Тогда мне стало ясно, что я делаю, и только тогда я поняла: то, что я чувствую, — это любовь. Я не хотела ему навредить и попыталась покончить с этим. Я думала о том, чтобы уехать, но я, моя дорогая дочь, не могла так поступить с тобой в тот период времени, потому что, насколько я могла судить, ты впервые была счастлива. Так что я попыталась забыть Эдмонда и старалась избегать его — как мне казалось.

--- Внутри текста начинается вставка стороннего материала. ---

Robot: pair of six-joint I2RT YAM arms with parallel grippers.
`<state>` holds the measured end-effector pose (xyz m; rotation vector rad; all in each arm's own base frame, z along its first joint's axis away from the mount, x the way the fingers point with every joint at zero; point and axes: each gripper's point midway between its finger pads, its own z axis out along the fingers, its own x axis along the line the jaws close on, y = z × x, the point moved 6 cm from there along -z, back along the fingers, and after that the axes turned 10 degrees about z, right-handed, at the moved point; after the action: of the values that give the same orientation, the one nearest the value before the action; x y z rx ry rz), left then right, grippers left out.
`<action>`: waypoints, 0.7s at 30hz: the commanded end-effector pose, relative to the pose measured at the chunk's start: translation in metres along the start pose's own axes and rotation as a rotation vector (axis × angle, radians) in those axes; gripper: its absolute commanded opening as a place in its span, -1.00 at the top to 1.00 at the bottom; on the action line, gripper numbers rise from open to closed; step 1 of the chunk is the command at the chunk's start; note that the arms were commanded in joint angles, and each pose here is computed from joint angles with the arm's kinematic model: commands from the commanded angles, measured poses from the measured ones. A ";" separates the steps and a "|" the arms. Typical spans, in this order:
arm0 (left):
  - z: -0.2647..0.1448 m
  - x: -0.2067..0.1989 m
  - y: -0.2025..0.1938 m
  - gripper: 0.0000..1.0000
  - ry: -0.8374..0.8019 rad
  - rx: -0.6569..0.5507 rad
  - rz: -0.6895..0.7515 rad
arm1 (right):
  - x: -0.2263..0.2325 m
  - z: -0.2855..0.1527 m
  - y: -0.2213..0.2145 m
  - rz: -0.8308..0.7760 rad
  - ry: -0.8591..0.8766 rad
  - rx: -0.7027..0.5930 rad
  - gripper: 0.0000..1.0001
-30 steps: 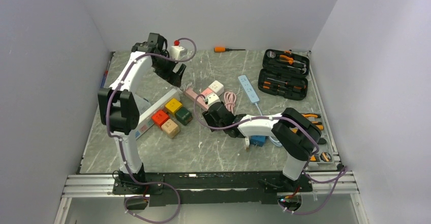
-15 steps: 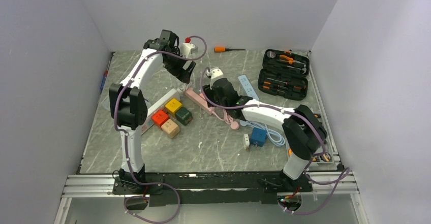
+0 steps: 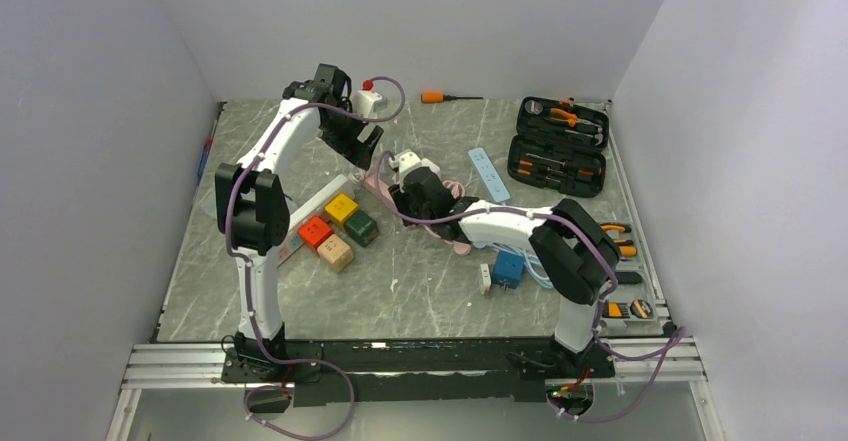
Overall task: Pull the plug off the socket
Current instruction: Remove the plug from the socket.
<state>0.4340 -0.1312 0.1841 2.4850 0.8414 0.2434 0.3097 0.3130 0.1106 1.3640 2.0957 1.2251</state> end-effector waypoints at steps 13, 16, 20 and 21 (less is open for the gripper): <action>-0.022 -0.003 0.010 -0.98 0.033 -0.049 0.039 | -0.008 0.005 -0.017 -0.117 -0.127 0.022 0.01; -0.022 -0.004 0.009 -0.98 0.031 -0.051 0.038 | -0.008 0.003 -0.014 -0.131 -0.125 0.008 0.00; -0.022 -0.005 0.007 -0.98 0.031 -0.051 0.034 | -0.007 0.009 -0.017 -0.151 -0.116 0.016 0.45; -0.023 -0.006 0.007 -0.98 0.029 -0.051 0.034 | -0.005 0.011 -0.019 -0.160 -0.113 0.020 0.56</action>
<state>0.4294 -0.1297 0.1787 2.4983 0.8395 0.2290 0.3039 0.3077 0.0839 1.2543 2.1343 1.0416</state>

Но спустя несколько месяцев монсеньор Бомон завел со мной разговор по поводу Эдмонда, желая знать, почему я постоянно вокруг него увиваюсь. Мне было абсолютно ясно, что он имел в виду: ему это не нравилось. Сначала я думала, что это из-за меня. Светлокожая женщина за сорок влюбляется в бывшего раба, который в сыновья ей годится, — он был не в силах это понять. Он был не таким, как двое его соседей, для которых ласки их бывших молодых рабынь были чем-то само собой разумеющимся. Подобные вещи — не для Бомона. Но если он ненавидел не меня, то в чем причина откровенной ненависти к Эдмонду, почему он просто не отпустит его? Бомон был разочарован, что я не предоставила ему повод выгнать Эдмонда, и дал понять, что не потерпит в своем доме связи светлокожей женщины и темнокожего слуги. Ни при каких обстоятельствах.